Cyberinsurance Sticker Shock
We’ve been watching cyberinsurance get more and more expensive over the years. Perhaps in the wake of the extraordinary number of data breaches in 2023 (both small and large organizations), it is no wonder that a recent survey showed that respondents report an increase in insurance rates of 50-100% upon initial application or renewal.
Ouch. You must also prepare yourself for an ordeal of six months or more to obtain or renew cyberinsurance.

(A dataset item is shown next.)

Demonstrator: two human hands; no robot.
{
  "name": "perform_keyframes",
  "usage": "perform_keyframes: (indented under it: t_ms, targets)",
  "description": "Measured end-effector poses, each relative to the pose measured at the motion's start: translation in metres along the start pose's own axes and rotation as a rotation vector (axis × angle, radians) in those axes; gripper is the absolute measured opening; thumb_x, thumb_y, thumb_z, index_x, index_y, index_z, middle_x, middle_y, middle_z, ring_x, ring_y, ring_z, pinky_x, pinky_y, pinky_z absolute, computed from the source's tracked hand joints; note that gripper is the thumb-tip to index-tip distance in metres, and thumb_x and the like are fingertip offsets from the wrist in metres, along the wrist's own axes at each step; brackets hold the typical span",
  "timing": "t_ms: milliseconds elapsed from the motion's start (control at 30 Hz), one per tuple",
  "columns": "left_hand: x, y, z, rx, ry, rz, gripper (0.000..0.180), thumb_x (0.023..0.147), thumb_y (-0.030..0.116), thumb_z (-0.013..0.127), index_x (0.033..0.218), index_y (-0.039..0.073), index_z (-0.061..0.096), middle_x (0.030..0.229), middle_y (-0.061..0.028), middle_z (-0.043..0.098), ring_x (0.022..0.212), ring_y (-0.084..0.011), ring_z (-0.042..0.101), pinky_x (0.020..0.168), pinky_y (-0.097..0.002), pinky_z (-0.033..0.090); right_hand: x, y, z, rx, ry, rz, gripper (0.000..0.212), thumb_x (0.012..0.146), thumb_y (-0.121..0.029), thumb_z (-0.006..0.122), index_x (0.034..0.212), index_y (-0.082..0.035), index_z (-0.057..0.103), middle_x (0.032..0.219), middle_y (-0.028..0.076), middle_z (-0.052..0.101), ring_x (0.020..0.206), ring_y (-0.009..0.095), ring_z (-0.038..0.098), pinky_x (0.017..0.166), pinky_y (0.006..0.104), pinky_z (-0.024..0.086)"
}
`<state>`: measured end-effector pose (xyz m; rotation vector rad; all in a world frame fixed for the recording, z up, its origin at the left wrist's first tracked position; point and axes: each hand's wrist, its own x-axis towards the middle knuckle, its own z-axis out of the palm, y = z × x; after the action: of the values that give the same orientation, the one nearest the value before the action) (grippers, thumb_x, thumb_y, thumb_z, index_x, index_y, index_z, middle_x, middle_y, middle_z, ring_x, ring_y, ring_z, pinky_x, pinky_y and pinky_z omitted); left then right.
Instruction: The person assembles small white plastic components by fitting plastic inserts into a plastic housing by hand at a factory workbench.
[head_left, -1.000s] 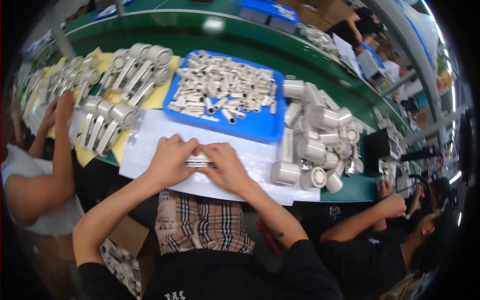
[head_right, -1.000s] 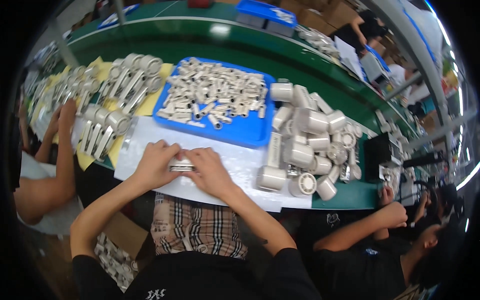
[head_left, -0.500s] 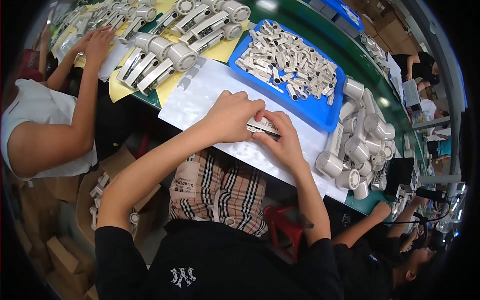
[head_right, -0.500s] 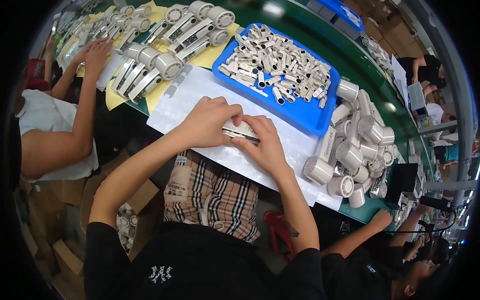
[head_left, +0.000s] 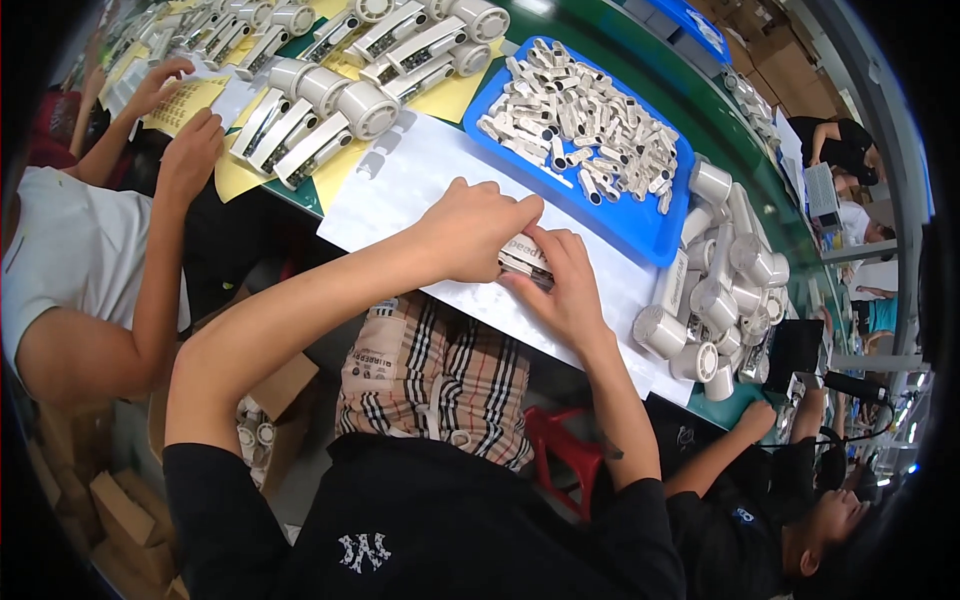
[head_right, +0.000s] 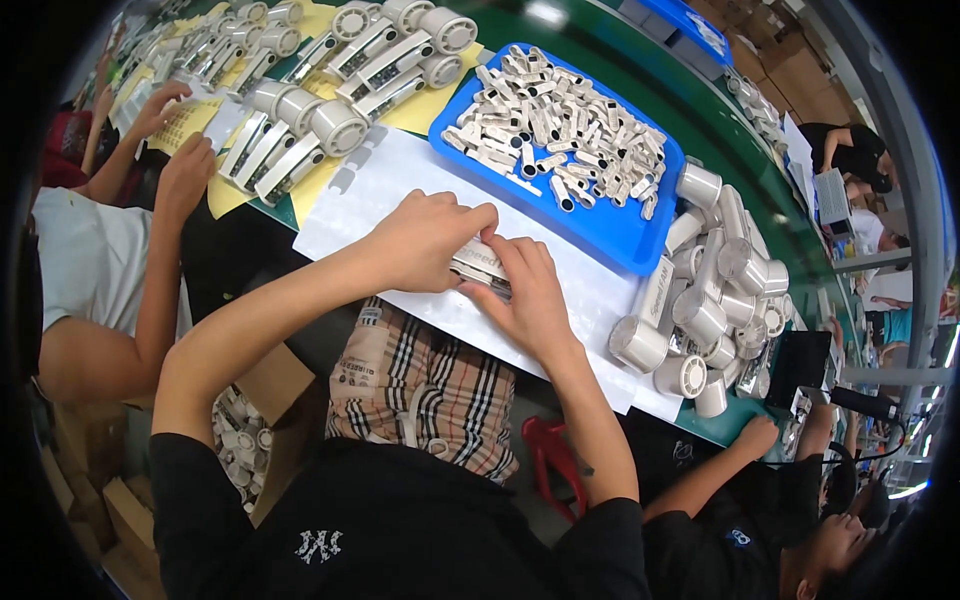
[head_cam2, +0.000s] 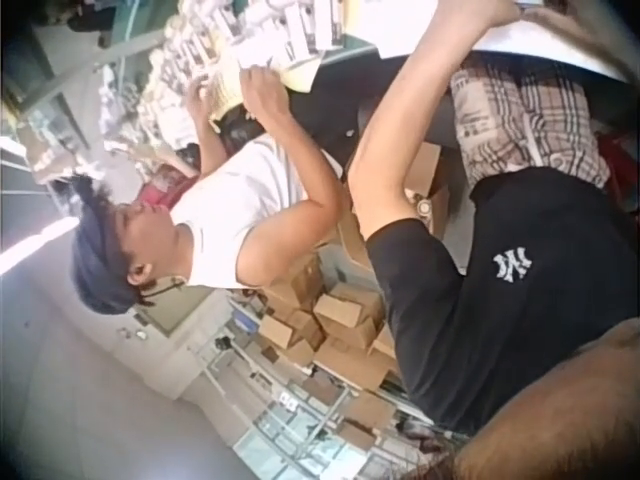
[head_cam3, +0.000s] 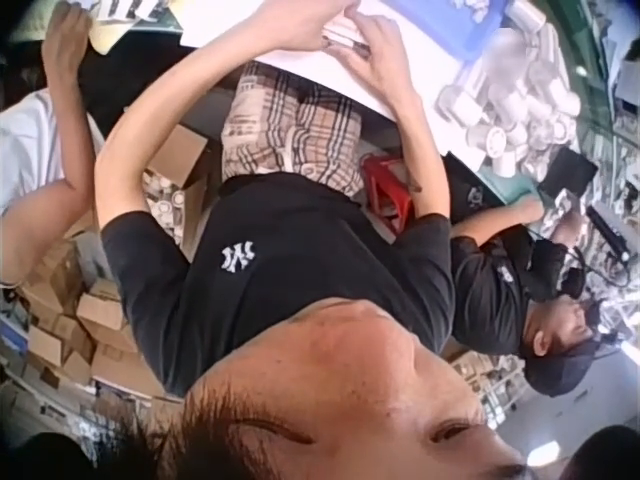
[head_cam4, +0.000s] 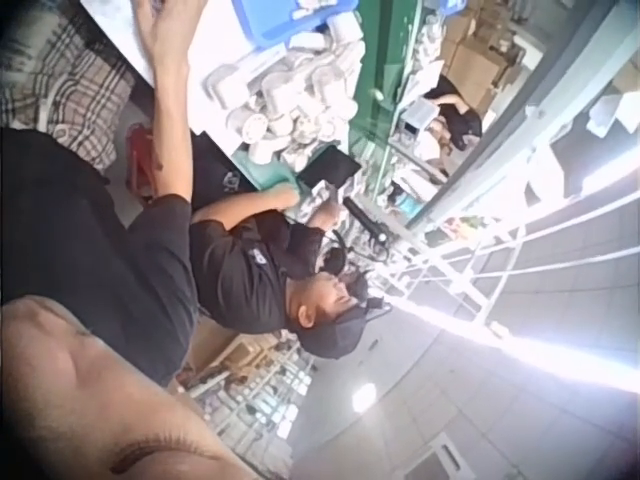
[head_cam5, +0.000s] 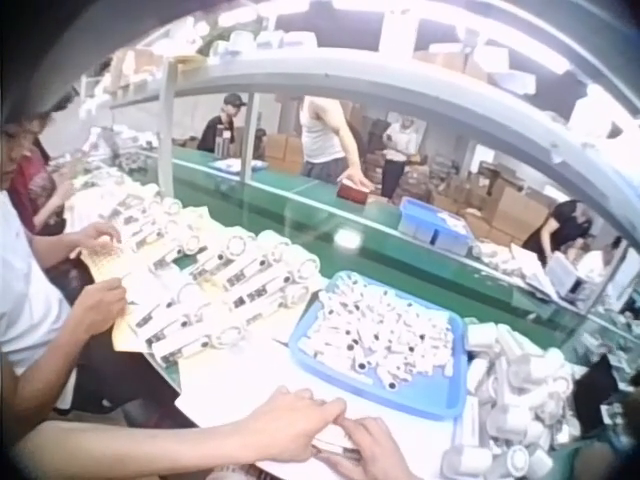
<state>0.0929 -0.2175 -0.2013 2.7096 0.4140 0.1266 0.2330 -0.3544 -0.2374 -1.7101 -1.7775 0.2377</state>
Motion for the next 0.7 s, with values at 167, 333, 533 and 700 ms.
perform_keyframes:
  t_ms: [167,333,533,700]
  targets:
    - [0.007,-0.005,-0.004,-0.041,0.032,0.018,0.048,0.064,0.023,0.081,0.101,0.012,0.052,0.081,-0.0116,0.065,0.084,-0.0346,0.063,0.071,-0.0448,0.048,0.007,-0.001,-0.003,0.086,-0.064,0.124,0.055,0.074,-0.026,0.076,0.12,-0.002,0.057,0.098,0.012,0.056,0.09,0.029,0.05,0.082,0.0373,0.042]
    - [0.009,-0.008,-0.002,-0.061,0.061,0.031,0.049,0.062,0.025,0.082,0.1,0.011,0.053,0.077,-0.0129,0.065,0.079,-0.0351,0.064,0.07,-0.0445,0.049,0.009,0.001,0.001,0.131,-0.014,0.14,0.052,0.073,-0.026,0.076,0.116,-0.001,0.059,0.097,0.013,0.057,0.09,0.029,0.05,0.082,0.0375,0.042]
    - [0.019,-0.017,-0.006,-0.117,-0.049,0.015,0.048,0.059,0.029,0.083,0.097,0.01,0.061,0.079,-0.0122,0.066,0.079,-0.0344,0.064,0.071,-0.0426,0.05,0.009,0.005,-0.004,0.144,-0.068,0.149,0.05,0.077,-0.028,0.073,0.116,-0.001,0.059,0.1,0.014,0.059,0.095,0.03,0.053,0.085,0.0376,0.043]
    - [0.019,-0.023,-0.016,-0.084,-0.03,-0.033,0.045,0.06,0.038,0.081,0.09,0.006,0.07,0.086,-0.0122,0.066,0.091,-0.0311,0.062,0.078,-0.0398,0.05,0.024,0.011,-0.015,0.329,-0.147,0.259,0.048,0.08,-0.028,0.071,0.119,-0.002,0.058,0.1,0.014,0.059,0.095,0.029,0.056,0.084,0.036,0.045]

The August 2023 report from Delinea caused a lot of eyebrows to go up. Almost 80% of survey respondents have used their cyber insurance policy. Half of them needed to use it multiple times. That’s more than a little blip!
Cyberinsurers Slash Coverage
Slashing coverage was rare a few years ago, but now you need to read the fine print carefully, something which many lawyers are not doing. What could void your coverage?

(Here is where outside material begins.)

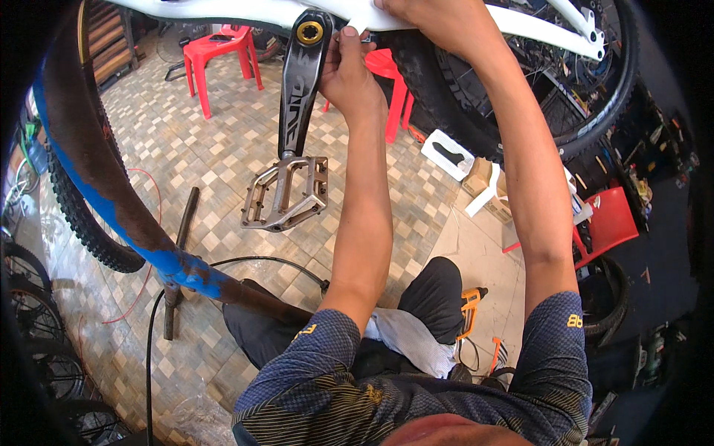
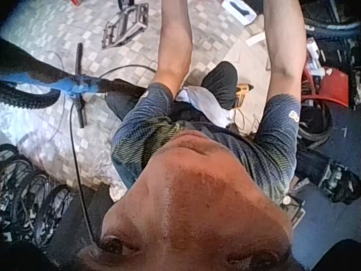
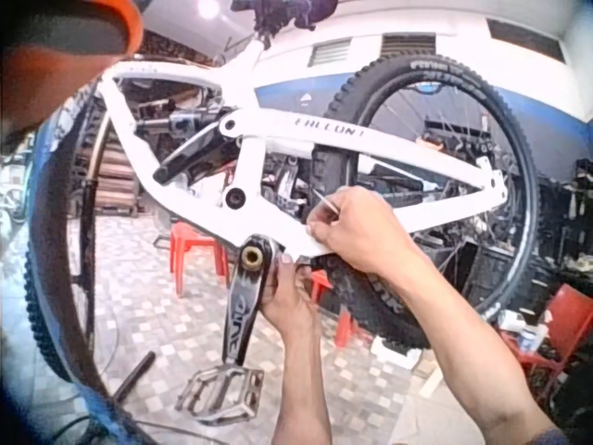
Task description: The person applies white tape to the bicycle crankset area, smoothing it with fingers and using scissors to trim the edges. The person repeatedly cuts and applies small pieces of tape around the crank arm and bottom bracket.
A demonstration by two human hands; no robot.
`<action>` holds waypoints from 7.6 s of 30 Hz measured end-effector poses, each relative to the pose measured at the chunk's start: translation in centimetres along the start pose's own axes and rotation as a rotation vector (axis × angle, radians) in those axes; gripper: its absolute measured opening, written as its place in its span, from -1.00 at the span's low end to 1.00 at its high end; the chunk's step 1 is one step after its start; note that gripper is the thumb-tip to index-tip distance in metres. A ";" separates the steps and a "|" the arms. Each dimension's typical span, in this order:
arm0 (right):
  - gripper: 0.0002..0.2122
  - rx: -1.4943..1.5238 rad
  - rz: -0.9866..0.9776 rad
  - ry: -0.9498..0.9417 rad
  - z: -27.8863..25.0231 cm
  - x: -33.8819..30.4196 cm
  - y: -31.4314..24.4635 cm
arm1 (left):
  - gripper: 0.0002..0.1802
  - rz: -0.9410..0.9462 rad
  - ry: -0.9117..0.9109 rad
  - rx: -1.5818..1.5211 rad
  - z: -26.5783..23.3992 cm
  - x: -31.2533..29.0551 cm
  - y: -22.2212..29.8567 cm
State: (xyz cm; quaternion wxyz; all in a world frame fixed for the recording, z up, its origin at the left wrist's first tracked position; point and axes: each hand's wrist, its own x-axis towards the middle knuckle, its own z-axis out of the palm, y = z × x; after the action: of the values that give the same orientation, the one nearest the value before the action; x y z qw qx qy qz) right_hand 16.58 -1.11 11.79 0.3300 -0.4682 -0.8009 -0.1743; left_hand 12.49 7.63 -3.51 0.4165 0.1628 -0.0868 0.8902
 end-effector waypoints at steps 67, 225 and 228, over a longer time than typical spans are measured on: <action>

- Lack of adequate security protocols (43%)
- Human error (38%)
- Acts of war (33%) – read carefully so you’ll know if “state sponsored attacks” (very hard to prove sometimes!) are covered
- Not following the required compliance procedures (33%)
We would add a requirement for annual cybersecurity awareness training for law firm employees – and attendance should be mandatory and documented. In fact, some carriers specifically ask about (or demand) employee training efforts.
And, of course, if you lie on the application, denial of coverage is likely. Sadly, we have seen applicants check a box which they know darn well shouldn’t be checked.
Security Solutions are Required
Most organizations (96%), including law firms, have to buy at least one security solution before their application is approved. 51% of respondents to the survey indicated that Identity and Access Management and Privileged Access Management (49%) are required. Why? Because most attacks involve stolen credentials.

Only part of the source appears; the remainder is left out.